Dentre os instrumentos de manifestação artística, o cinema talvez seja o que mais facilita o artificio da metalinguagem e é notório quando em um filme que fala exatamente sobre Hollywood haja uma fala tão incrédula e resumidora da conjuntura criativa mainstream. Ao ter seu carro invadido por um ator pretensioso – Don Lockwood, vivido pelo eterno Gene Kelly – a moça simples Kathy Selden (Debbie Reynolds), ao afirmar que não vai muito ao cinema, dispara que se já viu um, já viu todos. A química entre o casal de protagonistas só funciona graças ao desprezo da mulher sobre o homem, que está acostumado a ser adulado o tempo inteiro, e essa é somente uma das muitas quebras de expectativa que o filme de Kelly e Stanley Donan realiza.
Em meio a indústria do cinema mudo, o roteiro de Betty Comden e Adolph Green transita, mostrando os detalhes sórdidos de um cinema norte americano em construção, em meio a números musicais inspirados e com uma coreografia afiada e inspiradora. Mais do que a construção de cenários grandiosos e luxuosos, há um cuidado em louvar a indústria como um todo, valorizando inclusive as funções de contra regra e demais membros da produção, em especial os que fazem o trabalho mais pesado.
O ponto de ruptura da perfeição que é todo esse ambiente idílico, é a transição do formato do cinema mudo para o falado, mudança essa que atrapalharia a estrela Lina Dumont (Jean Hagen), que era belíssima mais tinha uma voz ruim.
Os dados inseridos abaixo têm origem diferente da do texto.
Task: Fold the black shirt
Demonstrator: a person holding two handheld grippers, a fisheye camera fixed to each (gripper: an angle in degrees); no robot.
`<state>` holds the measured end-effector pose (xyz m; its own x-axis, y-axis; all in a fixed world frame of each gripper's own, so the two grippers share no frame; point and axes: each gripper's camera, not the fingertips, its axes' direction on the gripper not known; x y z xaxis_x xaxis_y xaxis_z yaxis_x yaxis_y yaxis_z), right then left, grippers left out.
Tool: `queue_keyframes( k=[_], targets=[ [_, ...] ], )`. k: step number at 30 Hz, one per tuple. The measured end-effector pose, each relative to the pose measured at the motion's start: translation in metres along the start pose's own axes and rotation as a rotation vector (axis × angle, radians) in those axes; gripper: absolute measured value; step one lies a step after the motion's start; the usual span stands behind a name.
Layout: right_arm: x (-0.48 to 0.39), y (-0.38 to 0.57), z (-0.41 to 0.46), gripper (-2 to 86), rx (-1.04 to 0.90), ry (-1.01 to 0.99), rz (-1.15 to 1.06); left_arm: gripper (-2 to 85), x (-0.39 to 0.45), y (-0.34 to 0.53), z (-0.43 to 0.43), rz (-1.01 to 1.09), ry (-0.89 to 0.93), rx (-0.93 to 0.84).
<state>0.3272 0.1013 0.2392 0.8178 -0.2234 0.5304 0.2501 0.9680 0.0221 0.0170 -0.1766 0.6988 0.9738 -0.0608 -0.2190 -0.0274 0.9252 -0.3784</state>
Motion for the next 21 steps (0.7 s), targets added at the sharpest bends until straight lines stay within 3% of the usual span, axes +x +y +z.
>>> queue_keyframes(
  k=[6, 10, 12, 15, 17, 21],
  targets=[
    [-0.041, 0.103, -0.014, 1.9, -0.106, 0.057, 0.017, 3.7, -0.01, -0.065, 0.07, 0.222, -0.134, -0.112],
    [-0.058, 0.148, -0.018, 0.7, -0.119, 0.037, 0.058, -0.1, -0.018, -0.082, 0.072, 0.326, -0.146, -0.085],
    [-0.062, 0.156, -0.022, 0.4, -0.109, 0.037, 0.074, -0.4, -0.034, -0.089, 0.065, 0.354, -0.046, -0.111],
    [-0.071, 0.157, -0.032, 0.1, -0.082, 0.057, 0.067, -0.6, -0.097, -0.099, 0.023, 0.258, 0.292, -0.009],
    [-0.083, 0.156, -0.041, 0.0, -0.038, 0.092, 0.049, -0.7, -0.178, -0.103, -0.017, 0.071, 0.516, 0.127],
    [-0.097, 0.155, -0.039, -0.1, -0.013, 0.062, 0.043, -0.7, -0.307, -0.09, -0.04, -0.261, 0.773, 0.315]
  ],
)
Tal situação abre espaço uma farsa, onde se usaria a voz de Kathy para substituir o som esganiçado que saia da garganta de Lina.
Apesar de ser um clássico, o argumento traz a tona assuntos bastante controversos, como o papel da mulher no showbusiness e o esforço tradicional em relegar esta a um segundo plano, seja na supressão da imagem de Selden, que deveria somente emprestar sua voz e não o audiovisual, como também na busca por seus direitos, somente ocorrido após o famoso ator se apaixonar por ela, como se a mulher fosse apenas um prêmio a ser disputado, desprovida de identidade e da busca por seus próprios sonhos. Nesse ponto, o trabalho de Reynolds é salutar, pois sua postura além de conter uma enorme graça, também reúne uma audácia poucas vezes vistas em papéis femininos, e isso ocorre desde sua primeira aparição, quando ela finge não se interessar pelo formato cinema, como em uma resposta atravessada de que se aquela não era uma arte capaz de ser palco para seu talento, não haveria de debruçar interesse sobre ela.
O equilíbrio entre reverenciar o cinema dos anos vinte e denunciar as injustiças que incorreram em toda a história da construção da sétima arte é alcançado a maestria, claro, sem descuidar de uma direção de arte tão inspirada quanto a série de músicas entoadas por Kelly, Reynolds e pelo coadjuvante de luxo Donald O’Connor. A ode à arte que faz Cantando na Chuva transcende as meras homenagens e se torna uma real desconstrução do irreal dentro da linguagem cinematográfico, soando ainda mágico em sua proposta musical, tendo um caráter poético e metalinguístico que alia forma e conteúdo em torno da arte.